Al escucharla, Gustavo detuvo un instante su mano mientras se anudaba la corbata y su expresión se enfrió un poco.
La Sra. Beltrán insistió: —¿Sigues en contacto con ella? ¿Qué fue de su vida?
Gustavo respondió con un tono neutro y desapasionado: —Luego me di cuenta de que era una cualquiera. Trataba a todos los hombres con la misma dulzura. Detesto a la gente que no sabe respetar los límites.
Al oírlo, la Sra. Beltrán asintió de inmediato: —Ya tenemos a un desvergonzado en la familia, así que no vale la pena llorar por eso. Es mejor no involucrarse con mujeres inestables...
Dicho esto, lo apuró: —Termina de arreglarte y baja rápido.
...
Gustavo bajó, saludó a Don Guillermo y charló un rato con Alejandro, Walter Valdés y Diego Paredes antes de que anunciaran que se servía la cena.
En el salón, muchos de los invitados murmuraban entre sí.

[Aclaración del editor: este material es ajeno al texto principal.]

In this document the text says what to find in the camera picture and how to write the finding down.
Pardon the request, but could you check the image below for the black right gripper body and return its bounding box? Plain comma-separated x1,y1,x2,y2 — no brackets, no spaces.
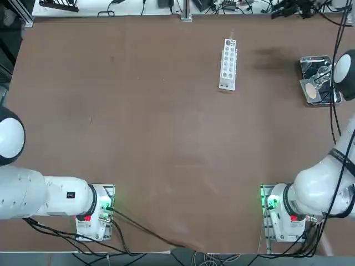
288,0,333,13

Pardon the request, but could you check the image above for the black electronic device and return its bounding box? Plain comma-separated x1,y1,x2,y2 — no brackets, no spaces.
192,0,217,12

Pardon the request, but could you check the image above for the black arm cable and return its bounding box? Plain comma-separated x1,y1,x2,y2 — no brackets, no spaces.
328,11,355,178
332,16,355,178

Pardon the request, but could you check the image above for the aluminium frame profile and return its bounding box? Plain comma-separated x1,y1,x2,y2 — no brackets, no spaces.
8,0,34,28

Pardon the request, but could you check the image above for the black base cable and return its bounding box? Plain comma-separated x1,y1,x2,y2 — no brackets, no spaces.
23,217,146,257
106,207,195,249

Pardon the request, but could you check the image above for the black wire tripod stand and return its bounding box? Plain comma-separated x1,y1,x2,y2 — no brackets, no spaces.
313,70,338,105

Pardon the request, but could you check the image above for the glass alcohol lamp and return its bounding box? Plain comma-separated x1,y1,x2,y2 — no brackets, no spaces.
312,65,333,90

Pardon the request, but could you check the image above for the aluminium profile post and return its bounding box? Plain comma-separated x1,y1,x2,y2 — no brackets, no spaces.
180,0,193,22

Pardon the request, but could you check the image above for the wire gauze with round centre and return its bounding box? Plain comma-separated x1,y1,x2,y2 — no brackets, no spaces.
300,78,320,103

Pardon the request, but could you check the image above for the steel tray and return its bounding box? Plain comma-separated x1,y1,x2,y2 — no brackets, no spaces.
299,55,343,106

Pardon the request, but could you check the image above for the white test tube rack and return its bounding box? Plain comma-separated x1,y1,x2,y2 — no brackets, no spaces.
218,38,239,92

Alguien comentó en voz baja: —Desde que Lucía se casó con Alejandro, los García hasta tienen derecho a sentarse en la mesa principal con los Zavala. Su estatus social subió como la espuma.
Quienes estaban a su lado asintieron: —Ni que lo digas...

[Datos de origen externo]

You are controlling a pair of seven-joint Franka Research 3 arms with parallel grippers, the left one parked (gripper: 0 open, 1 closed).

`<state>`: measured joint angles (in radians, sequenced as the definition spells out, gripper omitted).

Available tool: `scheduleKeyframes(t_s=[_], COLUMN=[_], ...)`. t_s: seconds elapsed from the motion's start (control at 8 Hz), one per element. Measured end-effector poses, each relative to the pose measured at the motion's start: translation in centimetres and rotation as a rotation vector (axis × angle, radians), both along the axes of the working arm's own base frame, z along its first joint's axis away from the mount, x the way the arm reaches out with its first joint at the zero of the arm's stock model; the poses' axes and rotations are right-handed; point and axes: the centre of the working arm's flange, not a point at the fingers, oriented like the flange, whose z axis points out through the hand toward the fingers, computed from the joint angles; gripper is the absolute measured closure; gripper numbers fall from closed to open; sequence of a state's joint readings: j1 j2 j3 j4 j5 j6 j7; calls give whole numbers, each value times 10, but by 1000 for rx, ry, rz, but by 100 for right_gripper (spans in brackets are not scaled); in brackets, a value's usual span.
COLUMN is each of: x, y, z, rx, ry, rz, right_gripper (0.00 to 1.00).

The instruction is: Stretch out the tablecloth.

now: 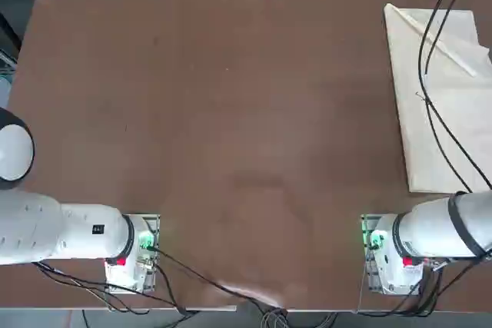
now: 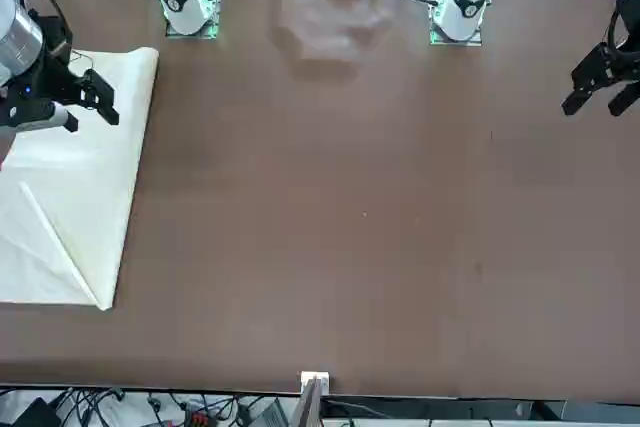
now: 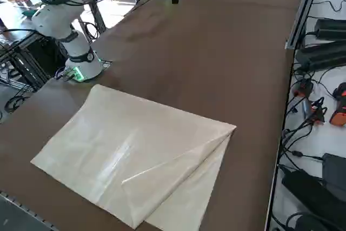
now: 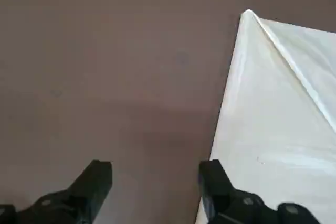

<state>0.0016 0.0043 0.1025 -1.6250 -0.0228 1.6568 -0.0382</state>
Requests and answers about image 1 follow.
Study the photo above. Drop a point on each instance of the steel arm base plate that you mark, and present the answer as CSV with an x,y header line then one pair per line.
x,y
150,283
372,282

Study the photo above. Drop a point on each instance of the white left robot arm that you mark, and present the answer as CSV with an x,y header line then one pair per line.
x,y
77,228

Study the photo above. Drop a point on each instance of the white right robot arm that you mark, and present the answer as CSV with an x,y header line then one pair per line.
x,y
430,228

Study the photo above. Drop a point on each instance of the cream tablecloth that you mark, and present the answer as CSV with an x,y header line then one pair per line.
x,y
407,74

En ese momento, algunos notaron que Lucía no estaba sentada en la mesa del gran salón.
Al ver a Alejandro bajar, alguien le preguntó: —¿Y tu esposa?
—Hay mucho ruido y la mezcla de humo y alcohol le hace daño por el embarazo —explicó él—. Mandé a preparar un salón privado arriba para que esté tranquila.
Beatriz Zavala bromeó: —Ser padre te ha cambiado por completo. Mírate, todo ocupado.
Julio García, sin poder disimular su impaciencia, lo jaló para que se sentara. —Ya, siéntate.
Elena de García añadió con prisa: —Alejandro, Noel está allá arriba con ella. Come tranquilo.
La comida había sido preparada especialmente por la cocina para los antojos de embarazada de Lucía. Ella estuvo todo el tiempo en el privado, tranquila, cenando en compañía de Noel.
A mitad de la cena, el aire se tornó helado y Lucía no pudo evitar frotarse los brazos.